I shopped for ceramic tile. I hate shopping. It makes one think there could be some advantages to the barren shelves of a communist economy. It is choice overload and I have another tile store to check out on Friday. I also slipped into two nearby nurseries to see how their preparations for the spring planting frenzy were coming along. Their shelves were too bare. I need more choices in the plant nursery.

The ridge top garden is getting tidier with each passing sweep to check on the progress of the bulbs. I may be able to move on to the sunny utility meadow soon to begin the stickage removal there.

This will never be that kind of manicured garden though.

In its bones and in its heart it will always be the wild cultivated garden. The best I can do is makes sure its charms are well displayed. Even now the first flowering wildling, Phacelia purshii is carpeting the ridge top garden. In May it will be a shimmering mat of light sky blue weaving its way through the cultivated.

Helleborus are now joining the other perennials in the ridge top garden. I am not sure why they did not capture the resident gardeners favor sooner. It is an excellent plant for the shade garden with dramatic and durable leathery foliage. It may have been their thought to be late winter time bloom and no one would be here to see them. Their numbers have already begun increasing with the help of generous friends.
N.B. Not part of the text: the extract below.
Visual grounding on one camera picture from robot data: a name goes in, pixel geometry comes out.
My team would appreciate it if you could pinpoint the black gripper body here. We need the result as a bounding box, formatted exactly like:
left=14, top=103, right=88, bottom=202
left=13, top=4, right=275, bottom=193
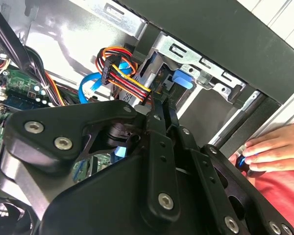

The diagnosis is calling for several days of sun this week. It is bound to stir the daffodils to action.


Siria said...

Be thankful you have choices! You will find just the right tile for the cozy cabin, I am sure. I love that second picture in your post. And I love the ridge top uncultivated garden. It is beautiful and charming ~ and definitely full of choices! I hope your sunshine starts shining tomorrow.

Lisa at Greenbow said...

I hear you about that shopping business. It is much easier to hire a designer and let them do the picking.You see I work for a designer that does these things so I know how that works. People do much better with just a few choices. Choices can be overwhelming.

I am glad to hear about your stick piles. I had a nice stick pile but everyone thought of it as an eye sore. Of course I live in town on a small lot. I liked my stick pile anyway. My DB has been disassembling my stick pile much to the delight of everyone, except me. I don't like things too manicured. It makes me nervous. Ha...

Anonymous said...

Hi Christopher;

Your daffs are late; I can't wait for the photos when they are out!

Regarding the stain (I missed yesterday's post); keep in mind the wood will darken on its own somewhat; that's what happened to our knotty pine paneling. We had a big lag between doing the ceiling and the walls, and the ceiling is still darker two years later!


Commonweeder said...

Why is it there is always too much or too little. the ridge top garden is beautiful. You've given me something to think about - a friend is giving me some hellebores.

Lola said...

I agree too many choices can confuse. I'd rather have just a few. I like the untidy garden. To me it looks more natural. But in town things must be kept within bounds.
I always like that haze that hung around, mostly in the mornings. But then I wanted the sun to show it's face.
Seems there are always sticks to be picked up. What do you do with yours?